Впрочем, родным удалось направить ее безудержную энергию в полезное русло, снарядив ее сперва помогать Элинор с меню, а затем — Маргарет с выбором платья, ибо упрямая девочка ни за что не желала наряжаться на праздник «как леди».
Марианна была на верху блаженства. Впервые в жизни она готовилась к празднику, не чувствуя себя стесненной в средствах, не испытывая недостатка ни в угощении, ни в нарядах, ни в лентах, заколках, гребнях и прочих мелочах, присутствия которых не замечаешь, но отсутствие досаждает безмерно. Теперь Марианна не только не экономила сама, но и могла щедро делиться всем необходимым с матерью и сестрами. Как часто жаловалась она прежде на старые, выцветшие платья, которые приходилось разными ухищрениями украшать и разнообразить, выдавая за новые! Теперь же все в ее распоряжении было с иголочки новеньким.

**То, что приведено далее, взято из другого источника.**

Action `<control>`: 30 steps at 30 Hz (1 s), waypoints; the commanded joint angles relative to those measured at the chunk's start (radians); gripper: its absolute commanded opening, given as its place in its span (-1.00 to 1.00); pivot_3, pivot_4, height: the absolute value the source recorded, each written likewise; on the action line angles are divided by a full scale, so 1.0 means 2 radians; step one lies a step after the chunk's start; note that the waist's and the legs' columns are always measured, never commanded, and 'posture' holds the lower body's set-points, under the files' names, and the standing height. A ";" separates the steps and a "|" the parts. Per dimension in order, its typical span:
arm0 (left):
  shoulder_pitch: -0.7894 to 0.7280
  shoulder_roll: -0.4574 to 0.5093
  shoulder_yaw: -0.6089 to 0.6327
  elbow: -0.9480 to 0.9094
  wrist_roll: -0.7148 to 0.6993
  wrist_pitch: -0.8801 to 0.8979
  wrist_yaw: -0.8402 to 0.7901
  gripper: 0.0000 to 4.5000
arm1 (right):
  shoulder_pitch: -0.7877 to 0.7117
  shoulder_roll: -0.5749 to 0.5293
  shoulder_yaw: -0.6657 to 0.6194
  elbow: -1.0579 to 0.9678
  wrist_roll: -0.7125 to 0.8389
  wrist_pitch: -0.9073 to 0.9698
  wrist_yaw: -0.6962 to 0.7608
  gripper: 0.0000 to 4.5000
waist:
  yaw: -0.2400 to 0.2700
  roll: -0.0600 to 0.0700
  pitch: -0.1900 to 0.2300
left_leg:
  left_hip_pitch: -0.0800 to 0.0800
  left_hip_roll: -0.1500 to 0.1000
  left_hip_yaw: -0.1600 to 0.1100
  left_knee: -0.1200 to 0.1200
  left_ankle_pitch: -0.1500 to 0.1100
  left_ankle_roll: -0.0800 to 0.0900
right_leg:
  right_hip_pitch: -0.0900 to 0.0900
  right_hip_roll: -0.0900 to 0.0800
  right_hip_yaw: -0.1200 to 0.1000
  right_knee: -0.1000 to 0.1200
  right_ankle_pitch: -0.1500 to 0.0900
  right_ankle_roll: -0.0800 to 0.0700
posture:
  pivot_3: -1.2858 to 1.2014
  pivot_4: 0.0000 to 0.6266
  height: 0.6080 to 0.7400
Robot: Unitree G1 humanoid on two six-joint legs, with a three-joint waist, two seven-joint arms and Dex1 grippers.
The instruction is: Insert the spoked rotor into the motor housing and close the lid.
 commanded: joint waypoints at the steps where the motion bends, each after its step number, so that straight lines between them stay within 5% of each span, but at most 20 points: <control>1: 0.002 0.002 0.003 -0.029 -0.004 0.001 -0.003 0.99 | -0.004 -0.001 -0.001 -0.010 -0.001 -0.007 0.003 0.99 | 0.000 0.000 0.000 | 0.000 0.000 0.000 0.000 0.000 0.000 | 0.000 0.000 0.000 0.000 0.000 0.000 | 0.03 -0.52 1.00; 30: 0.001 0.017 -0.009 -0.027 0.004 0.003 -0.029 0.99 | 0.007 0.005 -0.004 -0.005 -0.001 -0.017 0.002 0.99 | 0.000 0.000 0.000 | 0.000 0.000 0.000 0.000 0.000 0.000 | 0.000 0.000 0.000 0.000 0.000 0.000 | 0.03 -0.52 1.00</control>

Для тех гостей, что приедут издалека и останутся в Делафорде на одну или две ночи, Марианна распорядилась приготовить комнаты. В числе этих гостей были Джон и Фанни Дэшвуд: для них Марианна готовила ночлег без всякого удовольствия, однако с величайшим тщанием — так, чтобы даже Фанни не смогла пожаловаться ни на обстановку, ни на вид из окна, ни на невнимательность слуг. Миссис Пикард часами дрессировала горничных и лакеев, а затем вместе с хозяйкой проходила по гостевым покоям, орлиным взором подмечая любые, самые мелкие упущения: здесь хорошо бы повернуть к огню кресло, тут — еще раз почистить подсвечники, там — заново покрасить ставни. Лишь в четвертый или в пятый раз пройдя по комнатам, Марианна и миссис Пикард согласно сочли, что лучше уже не сделаешь. За эти дни, видя, с каким старанием Марианна готовится к приему гостей, миссис Пикард прониклась к молодой хозяйке большим уважением — и с тех пор всегда защищала ее решения перед другими слугами.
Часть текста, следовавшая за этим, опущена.